This is how the working day of Carl Component, a component manager in the development department of an automotive manufacturer (OEM = Original Equipment Manufacturer), begins. His colleague Larry Launch is responsible for commissioning a development vehicle and has updated Carl's component to the latest software version. The component = the control unit is first supplied with a software block (=flashed) and then the control unit is equipped with a configuration suitable for the vehicle. This is also referred to as variant coding or coding for short. After a successful update, the new software is started in the control unit. Part of the initialization sequence is the checking and plausibility of the input and output channels, which are usually connected to corresponding peripherals (actuators or sensors). This process is also known as self-diagnosis. If results prove to be implausible from the point of view of the control unit software, the control unit stores error entries (=DTCs / Defect Trouble Codes) in its error memory. This is exactly what happened to Larry: he cannot explain the error entries and therefore asks Carl for help.
Carl arrives at the integration center and immediately finds the vehicle that Larry is currently working on. “Hi Carl, glad you're here,” Larry greets him. “I've flashed and coded your control unit according to the specifications without any problems, and now the thing is throwing errors without end. You must still have a lot of bugs in your software”. “Hi Larry, let me have a look. Actually, our component tests were all green in the last run, so what you're saying sounds strange to me”.
Carl takes a look at the error memory entry - his eyes darken and his brow furrows. There are two active DTCs listed there:
C4D2518 – There is an interruption or short circuit to positive at the output for the lighting on the rear right door sill trims
C4D2618 – There is an interruption or short circuit to positive at the output for the lighting of the rear left door sill trims
“Hmm ...” Carl thinks aloud: “Rear door sill trims, that's pins 17 and 18 on connector 2. Larry, have you checked the plug connection on connector 2 - is it seated correctly?” Larry replies: “Sure, I've already checked all the plug connections three times, everything is wired and connected correctly. It can't be the wiring”. Carl: “That's right, you're right. Connector 2 also has the connections to the camera drive in the tailgate, everything works there”.
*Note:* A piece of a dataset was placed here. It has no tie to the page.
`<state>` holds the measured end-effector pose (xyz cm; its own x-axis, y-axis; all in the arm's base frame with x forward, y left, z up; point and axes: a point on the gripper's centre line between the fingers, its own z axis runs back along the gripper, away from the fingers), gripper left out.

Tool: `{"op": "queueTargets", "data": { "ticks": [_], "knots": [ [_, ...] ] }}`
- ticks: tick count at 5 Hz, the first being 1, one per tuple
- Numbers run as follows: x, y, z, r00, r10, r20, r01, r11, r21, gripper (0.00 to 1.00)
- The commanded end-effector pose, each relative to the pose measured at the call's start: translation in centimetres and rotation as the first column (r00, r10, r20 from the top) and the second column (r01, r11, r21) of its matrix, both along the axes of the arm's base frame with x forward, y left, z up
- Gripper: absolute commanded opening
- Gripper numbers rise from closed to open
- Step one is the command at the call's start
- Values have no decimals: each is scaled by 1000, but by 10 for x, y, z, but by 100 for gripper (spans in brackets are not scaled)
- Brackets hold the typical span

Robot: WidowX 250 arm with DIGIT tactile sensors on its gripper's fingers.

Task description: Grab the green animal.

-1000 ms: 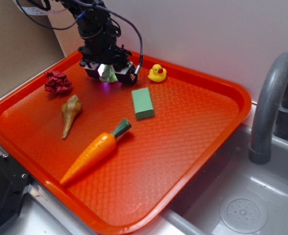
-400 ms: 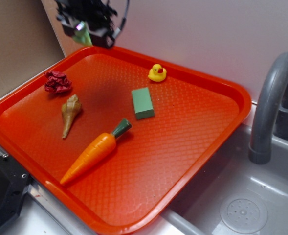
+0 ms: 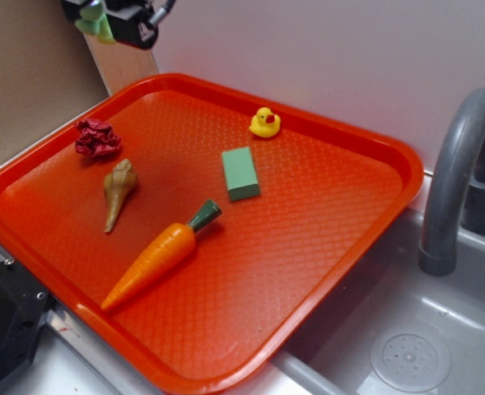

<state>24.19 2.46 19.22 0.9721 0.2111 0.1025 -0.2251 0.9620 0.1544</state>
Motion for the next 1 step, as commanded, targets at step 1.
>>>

Suddenly Carl looks up: “Wait a minute, rear door sills, this is a two-door car! Larry, there are no rear door sills on this car, the fault doesn't make any sense!” Now Larry starts to wonder: “yes, but if that doesn't make sense, why is the error reported by the control unit?” “There must be something wrong with the coding of the software,” replies Carl.
Carl opens the authoring system for maintaining the coding rules: “I have found the error. There is no rule stored here in the system for this series, so the default setting is sent to the control unit. And this is: Switch on the monitoring function for the rear entrance lights. I'll change that quickly and then we can carry out the update again.”
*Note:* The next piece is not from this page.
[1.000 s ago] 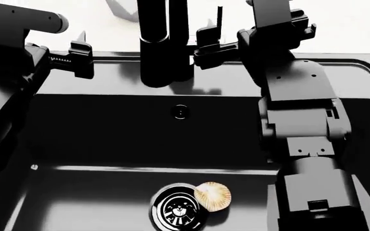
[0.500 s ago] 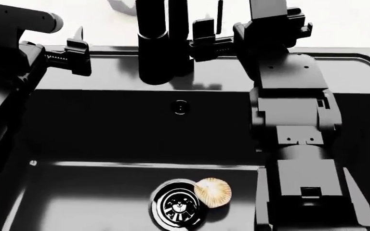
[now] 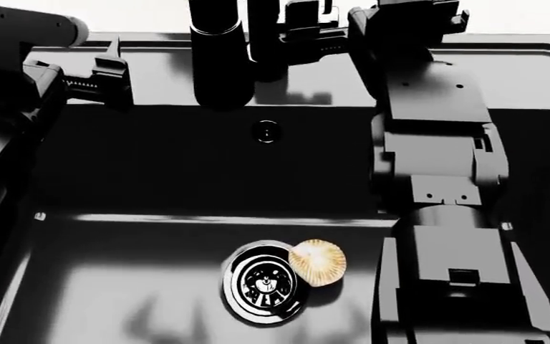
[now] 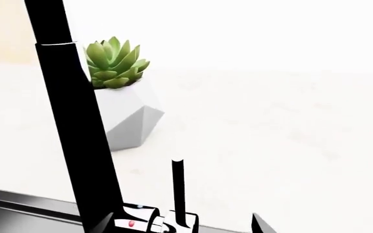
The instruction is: Turn on the sink faucet.
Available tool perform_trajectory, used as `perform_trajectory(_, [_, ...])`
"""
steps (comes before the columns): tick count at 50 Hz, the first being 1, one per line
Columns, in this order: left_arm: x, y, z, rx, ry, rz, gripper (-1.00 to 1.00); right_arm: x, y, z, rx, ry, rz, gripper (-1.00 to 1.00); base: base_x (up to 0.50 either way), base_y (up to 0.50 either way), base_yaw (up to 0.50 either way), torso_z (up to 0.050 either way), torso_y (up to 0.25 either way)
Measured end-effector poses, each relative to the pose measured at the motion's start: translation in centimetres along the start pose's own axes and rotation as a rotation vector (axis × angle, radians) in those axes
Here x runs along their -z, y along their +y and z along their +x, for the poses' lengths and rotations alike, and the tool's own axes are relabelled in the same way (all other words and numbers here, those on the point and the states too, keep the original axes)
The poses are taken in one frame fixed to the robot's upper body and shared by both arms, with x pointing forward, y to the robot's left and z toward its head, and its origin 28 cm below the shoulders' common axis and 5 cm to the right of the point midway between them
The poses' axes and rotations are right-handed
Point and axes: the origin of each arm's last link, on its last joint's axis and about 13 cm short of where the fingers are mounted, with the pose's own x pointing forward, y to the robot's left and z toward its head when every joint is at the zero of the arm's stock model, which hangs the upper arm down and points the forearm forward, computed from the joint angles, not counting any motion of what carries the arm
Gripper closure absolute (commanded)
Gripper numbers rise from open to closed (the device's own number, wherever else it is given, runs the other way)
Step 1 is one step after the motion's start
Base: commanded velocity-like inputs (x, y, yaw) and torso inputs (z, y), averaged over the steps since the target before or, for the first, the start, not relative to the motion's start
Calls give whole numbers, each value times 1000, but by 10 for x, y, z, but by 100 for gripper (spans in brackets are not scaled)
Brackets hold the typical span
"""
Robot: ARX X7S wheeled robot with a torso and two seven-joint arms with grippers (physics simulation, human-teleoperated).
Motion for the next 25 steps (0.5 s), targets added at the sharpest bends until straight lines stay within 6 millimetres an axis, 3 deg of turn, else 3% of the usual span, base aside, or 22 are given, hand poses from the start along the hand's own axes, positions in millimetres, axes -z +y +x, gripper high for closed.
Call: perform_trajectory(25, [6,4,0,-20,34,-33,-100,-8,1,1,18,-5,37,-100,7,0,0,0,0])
And indeed, after the correction and the new update, both DTCs no longer appear in the error memory. Larry and Carl have thus rectified the error, but the underlying problem has not been solved, because errors like this occur again and again during the development process: a malfunction is detected and the cause is reactively corrected within the product documentation. However, it would be better if we could proactively use context-specific product knowledge when creating this product documentation so that such errors cannot occur in the first place.
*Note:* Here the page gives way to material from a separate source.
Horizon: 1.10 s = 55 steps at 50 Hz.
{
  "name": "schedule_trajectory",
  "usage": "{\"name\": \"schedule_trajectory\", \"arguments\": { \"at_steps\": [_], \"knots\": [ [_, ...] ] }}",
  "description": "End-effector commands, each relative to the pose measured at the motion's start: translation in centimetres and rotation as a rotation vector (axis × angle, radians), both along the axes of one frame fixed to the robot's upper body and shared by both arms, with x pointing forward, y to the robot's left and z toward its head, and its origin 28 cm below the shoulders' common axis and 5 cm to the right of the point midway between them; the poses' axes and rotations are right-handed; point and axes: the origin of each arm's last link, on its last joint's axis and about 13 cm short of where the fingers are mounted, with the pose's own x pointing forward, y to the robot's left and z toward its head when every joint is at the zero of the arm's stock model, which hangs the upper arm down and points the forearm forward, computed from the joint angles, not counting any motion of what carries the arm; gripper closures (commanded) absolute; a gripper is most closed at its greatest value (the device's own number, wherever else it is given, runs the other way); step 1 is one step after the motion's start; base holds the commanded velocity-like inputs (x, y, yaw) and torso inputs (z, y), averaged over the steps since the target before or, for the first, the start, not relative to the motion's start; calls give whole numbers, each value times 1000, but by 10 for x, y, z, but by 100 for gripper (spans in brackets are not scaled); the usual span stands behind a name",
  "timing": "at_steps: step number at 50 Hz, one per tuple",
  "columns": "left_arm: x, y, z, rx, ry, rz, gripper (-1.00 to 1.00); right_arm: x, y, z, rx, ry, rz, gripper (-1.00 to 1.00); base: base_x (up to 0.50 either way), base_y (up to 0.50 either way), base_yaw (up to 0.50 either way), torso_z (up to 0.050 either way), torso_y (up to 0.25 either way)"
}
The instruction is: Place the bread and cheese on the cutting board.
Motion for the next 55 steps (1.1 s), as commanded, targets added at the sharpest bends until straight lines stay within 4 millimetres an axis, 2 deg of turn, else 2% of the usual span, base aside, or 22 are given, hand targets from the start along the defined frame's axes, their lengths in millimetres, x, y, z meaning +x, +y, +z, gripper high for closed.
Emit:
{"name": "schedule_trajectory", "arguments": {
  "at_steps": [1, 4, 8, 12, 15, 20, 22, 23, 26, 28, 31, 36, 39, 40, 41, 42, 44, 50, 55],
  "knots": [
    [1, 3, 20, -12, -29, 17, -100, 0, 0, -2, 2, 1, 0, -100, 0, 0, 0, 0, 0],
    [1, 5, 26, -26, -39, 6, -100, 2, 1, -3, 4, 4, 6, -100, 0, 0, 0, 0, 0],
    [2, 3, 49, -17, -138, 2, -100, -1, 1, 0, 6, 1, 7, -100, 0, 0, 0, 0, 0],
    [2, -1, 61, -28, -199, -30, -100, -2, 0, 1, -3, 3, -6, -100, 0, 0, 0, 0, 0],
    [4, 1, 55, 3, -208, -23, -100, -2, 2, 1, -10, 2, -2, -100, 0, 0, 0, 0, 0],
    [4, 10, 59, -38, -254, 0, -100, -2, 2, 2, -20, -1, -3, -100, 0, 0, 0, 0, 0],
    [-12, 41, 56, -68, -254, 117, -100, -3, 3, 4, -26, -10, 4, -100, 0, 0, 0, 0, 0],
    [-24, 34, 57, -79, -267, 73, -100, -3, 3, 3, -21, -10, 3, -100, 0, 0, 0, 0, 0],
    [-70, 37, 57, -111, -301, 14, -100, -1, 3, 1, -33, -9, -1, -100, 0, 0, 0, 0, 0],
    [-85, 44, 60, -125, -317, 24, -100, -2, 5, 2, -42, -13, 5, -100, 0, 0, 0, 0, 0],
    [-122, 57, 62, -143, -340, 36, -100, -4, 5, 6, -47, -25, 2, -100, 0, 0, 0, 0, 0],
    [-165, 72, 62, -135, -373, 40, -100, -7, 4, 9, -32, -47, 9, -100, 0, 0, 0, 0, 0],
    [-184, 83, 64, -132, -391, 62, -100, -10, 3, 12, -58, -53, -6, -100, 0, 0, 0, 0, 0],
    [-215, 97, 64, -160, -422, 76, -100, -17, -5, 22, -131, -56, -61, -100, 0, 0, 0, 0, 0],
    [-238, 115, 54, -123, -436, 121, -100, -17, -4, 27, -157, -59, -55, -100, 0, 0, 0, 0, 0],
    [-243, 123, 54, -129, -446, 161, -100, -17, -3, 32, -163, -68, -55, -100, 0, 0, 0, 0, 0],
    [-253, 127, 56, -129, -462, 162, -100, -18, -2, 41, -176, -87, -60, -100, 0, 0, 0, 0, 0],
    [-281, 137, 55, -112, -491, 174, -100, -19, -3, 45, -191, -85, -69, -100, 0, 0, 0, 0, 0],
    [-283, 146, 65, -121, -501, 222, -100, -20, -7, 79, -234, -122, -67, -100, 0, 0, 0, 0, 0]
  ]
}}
Problem: The transformation of the automotive industry
The transformation in the automotive industry is now in full swing and continues to accelerate as several factors come together: initially, it was purely a change in the powertrain. The electrification of the powertrain through to the full introduction of electromobility with all its variants and technological approaches is in full swing across a broad front, especially in key markets such as China.
Established OEMs that have long been successful in the market with combustion engine technology must change. They will have to face up to new market players from the USA and China. In addition, the trend towards automation of the actual driving task will lead to more and more software-based components and functions being integrated into the vehicle. The resulting shift in focus to software as a driver of innovation is forcing established OEMs to change to an even greater extent: the age of the software-defined vehicle (SDV) is dawning. And the new market players are also better positioned in this field of technology, as they do not have to deal with legacy issues in their systems and existing fleets and have directly aligned their E/E architectures (electrics/electronics) to be software-defined.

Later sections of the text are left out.